Industrial Alliance earns $548M in 2016; hikes dividend

2017-02-16 11:13 ET - News Release

Mr. Yvon Charest reports

INDUSTRIAL ALLIANCE DELIVERS EXCELLENT FOURTH QUARTER AND 2016 RESULTS - QUARTERLY DIVIDEND TO COMMON SHAREHOLDERS INCREASED BY 9%

For the fourth quarter ended Dec. 31, 2016, Industrial Alliance Insurance and Financial Services Inc. had net income attributed to common shareholders of $155.0-million and diluted earnings per common share of $1.48. These results compare with net income of $4.2-million and diluted earnings per common share of four cents in the same quarter of 2015 that included a reserve strengthening of $1.05 per share. A discussion of the 12-month 2016 results is provided in the management discussion and analysis filed on SEDAR.

2016 fourth quarter highlights

  • Diluted earnings per common share of $1.48 exceed fourth quarter guidance (earnings per common share of $1.10 to $1.20);
  • Favourable impact of year-end assumption review (plus 22 cents for earnings per common share);
  • Continued favourable policyholder experience (plus five cents for earnings per common share);
  • New business strain ratio at all-time low of 5 per cent (plus one cent for earnings per common share);
  • Retail insurance continues to deliver strong growth (plus 27 per cent year over year);
  • Net mutual fund flows become positive in the fourth quarter;
  • Solvency ratio of 225 per cent (211 per cent after HollisWealth acquisition);
  • Book value per share up 6 per cent (11 per cent year over year);
  • Quarterly dividend increased by three cents to 35 cents per common share.

"[Two thousand sixteen] was clearly an excellent year for Industrial Alliance and for our shareholders," commented Yvon Charest, president and chief executive officer of Industrial Alliance. "I want to highlight the outstanding results of our retail insurance operations both in Canada and the United States, the industry-leading growth of our segregated fund business, and the successful turnaround in gross and net sales by our mutual fund business.
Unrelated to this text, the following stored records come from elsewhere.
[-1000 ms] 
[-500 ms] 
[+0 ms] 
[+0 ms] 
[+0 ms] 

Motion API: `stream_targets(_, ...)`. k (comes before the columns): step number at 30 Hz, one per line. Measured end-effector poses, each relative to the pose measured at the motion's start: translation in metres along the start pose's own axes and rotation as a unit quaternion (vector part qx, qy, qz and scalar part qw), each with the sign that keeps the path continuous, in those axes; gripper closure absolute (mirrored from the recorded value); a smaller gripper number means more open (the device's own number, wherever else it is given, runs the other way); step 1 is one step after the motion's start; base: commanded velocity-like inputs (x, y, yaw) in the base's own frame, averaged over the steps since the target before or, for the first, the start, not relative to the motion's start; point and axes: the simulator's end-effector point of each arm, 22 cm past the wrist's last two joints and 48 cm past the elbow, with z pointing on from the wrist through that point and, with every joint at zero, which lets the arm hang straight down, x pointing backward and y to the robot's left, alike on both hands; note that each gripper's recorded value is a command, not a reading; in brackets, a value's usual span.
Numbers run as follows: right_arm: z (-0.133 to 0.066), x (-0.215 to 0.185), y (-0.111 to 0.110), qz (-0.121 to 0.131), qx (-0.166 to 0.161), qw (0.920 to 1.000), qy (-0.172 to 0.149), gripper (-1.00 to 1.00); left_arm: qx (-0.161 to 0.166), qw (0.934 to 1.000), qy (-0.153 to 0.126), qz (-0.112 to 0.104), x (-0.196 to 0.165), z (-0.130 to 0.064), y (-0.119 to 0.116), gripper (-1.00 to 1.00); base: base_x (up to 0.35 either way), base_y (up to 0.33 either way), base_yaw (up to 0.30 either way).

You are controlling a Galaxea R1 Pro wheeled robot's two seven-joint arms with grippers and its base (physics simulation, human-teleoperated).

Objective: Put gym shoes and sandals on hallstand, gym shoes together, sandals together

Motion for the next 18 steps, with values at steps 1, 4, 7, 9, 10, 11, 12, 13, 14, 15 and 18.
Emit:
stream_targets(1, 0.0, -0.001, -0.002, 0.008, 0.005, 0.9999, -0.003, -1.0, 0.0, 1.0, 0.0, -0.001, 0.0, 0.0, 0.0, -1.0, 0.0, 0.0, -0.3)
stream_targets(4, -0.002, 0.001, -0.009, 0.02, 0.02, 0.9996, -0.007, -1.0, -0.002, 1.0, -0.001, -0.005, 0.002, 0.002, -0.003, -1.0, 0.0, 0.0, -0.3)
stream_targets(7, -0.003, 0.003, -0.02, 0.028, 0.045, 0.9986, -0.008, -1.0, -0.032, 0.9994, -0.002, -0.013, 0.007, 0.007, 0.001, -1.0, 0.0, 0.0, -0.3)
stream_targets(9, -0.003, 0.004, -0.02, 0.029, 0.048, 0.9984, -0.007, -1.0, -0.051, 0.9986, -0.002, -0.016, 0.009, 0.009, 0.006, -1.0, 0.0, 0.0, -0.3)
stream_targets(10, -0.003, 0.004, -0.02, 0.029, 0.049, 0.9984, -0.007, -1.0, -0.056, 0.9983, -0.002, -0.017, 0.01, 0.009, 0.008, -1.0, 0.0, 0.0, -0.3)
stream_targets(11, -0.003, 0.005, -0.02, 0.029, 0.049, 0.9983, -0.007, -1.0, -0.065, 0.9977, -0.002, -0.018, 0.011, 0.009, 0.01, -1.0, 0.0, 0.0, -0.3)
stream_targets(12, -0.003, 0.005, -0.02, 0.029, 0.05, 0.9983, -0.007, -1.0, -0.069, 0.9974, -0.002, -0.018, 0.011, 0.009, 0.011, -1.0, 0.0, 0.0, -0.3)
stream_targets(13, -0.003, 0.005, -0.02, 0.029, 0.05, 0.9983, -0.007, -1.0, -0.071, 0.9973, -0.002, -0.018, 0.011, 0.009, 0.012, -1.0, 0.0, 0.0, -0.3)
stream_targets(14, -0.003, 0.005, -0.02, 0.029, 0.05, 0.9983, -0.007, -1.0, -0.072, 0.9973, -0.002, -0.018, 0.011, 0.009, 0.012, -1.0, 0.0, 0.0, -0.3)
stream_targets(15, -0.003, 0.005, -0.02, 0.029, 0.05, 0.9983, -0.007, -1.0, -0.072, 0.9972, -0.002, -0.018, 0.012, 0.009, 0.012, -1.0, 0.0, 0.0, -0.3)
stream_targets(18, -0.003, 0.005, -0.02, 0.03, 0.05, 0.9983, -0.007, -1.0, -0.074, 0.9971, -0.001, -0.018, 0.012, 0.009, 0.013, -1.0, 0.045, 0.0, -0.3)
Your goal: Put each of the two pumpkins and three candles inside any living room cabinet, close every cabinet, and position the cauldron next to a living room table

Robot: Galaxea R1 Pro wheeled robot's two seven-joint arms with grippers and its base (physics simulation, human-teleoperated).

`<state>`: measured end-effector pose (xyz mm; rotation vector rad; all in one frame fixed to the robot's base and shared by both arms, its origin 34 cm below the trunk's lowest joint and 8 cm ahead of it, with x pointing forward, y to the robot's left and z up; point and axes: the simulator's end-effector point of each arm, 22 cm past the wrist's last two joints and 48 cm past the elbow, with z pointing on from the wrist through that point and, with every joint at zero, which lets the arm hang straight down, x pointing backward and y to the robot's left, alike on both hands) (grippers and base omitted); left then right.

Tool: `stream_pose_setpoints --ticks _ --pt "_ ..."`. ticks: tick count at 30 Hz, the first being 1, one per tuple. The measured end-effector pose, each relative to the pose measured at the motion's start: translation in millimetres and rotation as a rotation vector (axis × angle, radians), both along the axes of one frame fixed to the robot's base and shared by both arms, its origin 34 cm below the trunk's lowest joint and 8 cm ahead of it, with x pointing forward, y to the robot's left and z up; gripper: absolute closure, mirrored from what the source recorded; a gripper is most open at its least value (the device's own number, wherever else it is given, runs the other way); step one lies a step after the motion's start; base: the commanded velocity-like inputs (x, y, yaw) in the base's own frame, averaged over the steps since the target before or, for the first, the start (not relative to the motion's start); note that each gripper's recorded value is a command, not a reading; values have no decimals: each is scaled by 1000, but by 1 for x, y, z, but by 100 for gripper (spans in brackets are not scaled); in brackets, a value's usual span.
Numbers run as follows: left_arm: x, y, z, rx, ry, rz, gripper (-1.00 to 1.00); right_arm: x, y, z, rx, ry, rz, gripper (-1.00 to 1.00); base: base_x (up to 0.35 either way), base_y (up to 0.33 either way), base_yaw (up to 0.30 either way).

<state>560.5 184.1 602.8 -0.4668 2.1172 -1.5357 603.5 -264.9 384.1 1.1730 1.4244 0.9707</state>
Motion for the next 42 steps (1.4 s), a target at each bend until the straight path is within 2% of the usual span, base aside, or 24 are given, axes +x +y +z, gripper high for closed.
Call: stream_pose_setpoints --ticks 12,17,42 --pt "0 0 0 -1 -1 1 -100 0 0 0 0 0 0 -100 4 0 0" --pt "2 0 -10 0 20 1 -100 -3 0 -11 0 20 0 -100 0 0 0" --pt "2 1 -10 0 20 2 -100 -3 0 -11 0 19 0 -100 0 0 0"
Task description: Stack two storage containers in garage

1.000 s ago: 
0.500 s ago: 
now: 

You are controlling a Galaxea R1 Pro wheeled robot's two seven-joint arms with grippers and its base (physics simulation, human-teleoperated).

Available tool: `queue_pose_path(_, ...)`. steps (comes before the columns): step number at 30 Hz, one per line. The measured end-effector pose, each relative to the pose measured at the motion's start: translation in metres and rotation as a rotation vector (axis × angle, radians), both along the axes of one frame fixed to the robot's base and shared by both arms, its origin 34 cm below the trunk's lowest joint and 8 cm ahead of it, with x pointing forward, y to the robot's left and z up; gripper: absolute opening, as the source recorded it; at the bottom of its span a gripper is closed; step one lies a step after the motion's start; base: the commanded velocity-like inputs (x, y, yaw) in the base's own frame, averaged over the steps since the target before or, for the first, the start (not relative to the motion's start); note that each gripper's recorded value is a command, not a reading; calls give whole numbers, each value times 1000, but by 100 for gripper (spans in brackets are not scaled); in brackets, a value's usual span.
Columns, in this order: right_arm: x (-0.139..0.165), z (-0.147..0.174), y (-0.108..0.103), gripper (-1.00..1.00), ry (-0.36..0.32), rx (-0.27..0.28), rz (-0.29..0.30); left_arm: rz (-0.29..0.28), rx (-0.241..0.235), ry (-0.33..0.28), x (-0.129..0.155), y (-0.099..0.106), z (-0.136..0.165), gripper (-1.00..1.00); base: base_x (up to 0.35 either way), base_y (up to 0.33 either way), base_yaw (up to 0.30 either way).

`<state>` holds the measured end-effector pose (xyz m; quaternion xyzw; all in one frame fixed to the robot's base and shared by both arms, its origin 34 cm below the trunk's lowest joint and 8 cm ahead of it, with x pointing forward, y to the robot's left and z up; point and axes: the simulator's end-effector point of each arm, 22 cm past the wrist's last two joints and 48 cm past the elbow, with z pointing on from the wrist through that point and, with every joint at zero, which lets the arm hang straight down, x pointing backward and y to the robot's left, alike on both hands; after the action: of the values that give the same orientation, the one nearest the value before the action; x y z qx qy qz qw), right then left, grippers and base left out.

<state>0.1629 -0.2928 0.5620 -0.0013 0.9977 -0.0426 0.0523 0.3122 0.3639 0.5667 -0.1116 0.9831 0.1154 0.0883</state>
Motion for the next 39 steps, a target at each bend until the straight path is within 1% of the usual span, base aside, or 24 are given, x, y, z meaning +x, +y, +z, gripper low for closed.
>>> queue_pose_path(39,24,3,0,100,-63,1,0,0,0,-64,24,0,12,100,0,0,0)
Aside from organic growth, we are also excited by the expansion of our wealth management platform through the acquisition of HollisWealth in early December. The combination of the two groups propels us to the top of non-bank mutual fund distribution in Canada in terms of geographic footprint and assets under administration.

"As for shareholder value creation, I am pleased to report that book value per share grew by 11 per cent in 2016 and that we are announcing an increase in our dividend on common shares. As we celebrate our 125th anniversary this year, we are extremely enthusiastic about the opportunities for continued growth and development as a leading financial services organization."

"Our earnings in 2016 reflect another year of strong policyholder experience, a significant turnaround in profit from employee plans and, like the last four years, lower strain on new business in our retail insurance operations in both Canada and the United States," commented Rene Chabot, executive vice-president, chief financial officer and chief actuary. "As part of our year-end assumption review, we have strengthened our URR [ultimate reinvestment rate] assumption by 20 basis points and maintained significant protection against potential declines in equity markets and long-term interest rates.

"It is is our custom at this time to introduce our earnings guidance for the next year. In 2017, we are expecting to deliver [earnings per common share] in the range of $4.65 to $5.05. Along with the usual organic growth, we are anticipating strain of 6 per cent for the full year, continued improvement from employee plans, profit growth from mutual funds and a better performance in dealer services, especially for car loans. At year-end, our solvency ratio was 225 per cent and our balance sheet retains ample flexibility to support our growth."

                                            HIGHLIGHTS
                      (in millions of dollars, unless otherwise indicated)

                                                       Fourth quarter   Year to date at Dec. 31,
                                                     2016     2015 (2)         2016     2015 (2)

Net income attributed to shareholders              $159.2      $  8.3        $553.7      $386.4
Less dividends attributed to preferred shares         4.2         4.1          16.5        18.0
Less redemption premium on preferred shares             -           -             -         4.0
Net income attributed to common shareholders        155.0         4.2         537.2       364.4
Earnings per common share (diluted)                $ 1.48      $ 0.04        $ 5.19      $ 3.57
Return on common shareholder equity (1)             14.9%        0.4%         13.2%       10.2%

(1) Annualized for the quarter; trailing 12 months for the year to date.
(2) Results for 2015 reflect a reserve strengthening of $1.05 per share.
 
                                     Dec. 31, 2016   Sept. 30, 2016    Dec. 31, 2015

Solvency ratio                             225% (1)            218%             213%
Book value per share                        $40.97           $38.63           $36.76
Assets under management
and administration                         $126.2B          $126.2B          $115.8B
Net impaired investments as a 
percentage of investment portfolio           0.08%            0.04%            0.05%

(1) After giving effect to the announced acquisition of HollisWealth 
in the third quarter of 2017, the solvency ratio would be 211 per cent.

Fourth quarter highlights

Profitability

For the fourth quarter ended Dec. 31, 2016, Industrial Alliance Insurance and Financial Services reports net income attributed to common shareholders of $155.0-million, diluted earnings per common share of $1.48, and annualized return on shareholder equity of 14.9 per cent, all of which exceed management's guidance for the quarter. This compares with net income attributed to common shareholders of $4.2-million, diluted earnings per common share of four cents and annualized return on shareholder equity of 0.4 per cent in the same quarter a year ago. The 2015 results include a reserve strengthening of $1.05.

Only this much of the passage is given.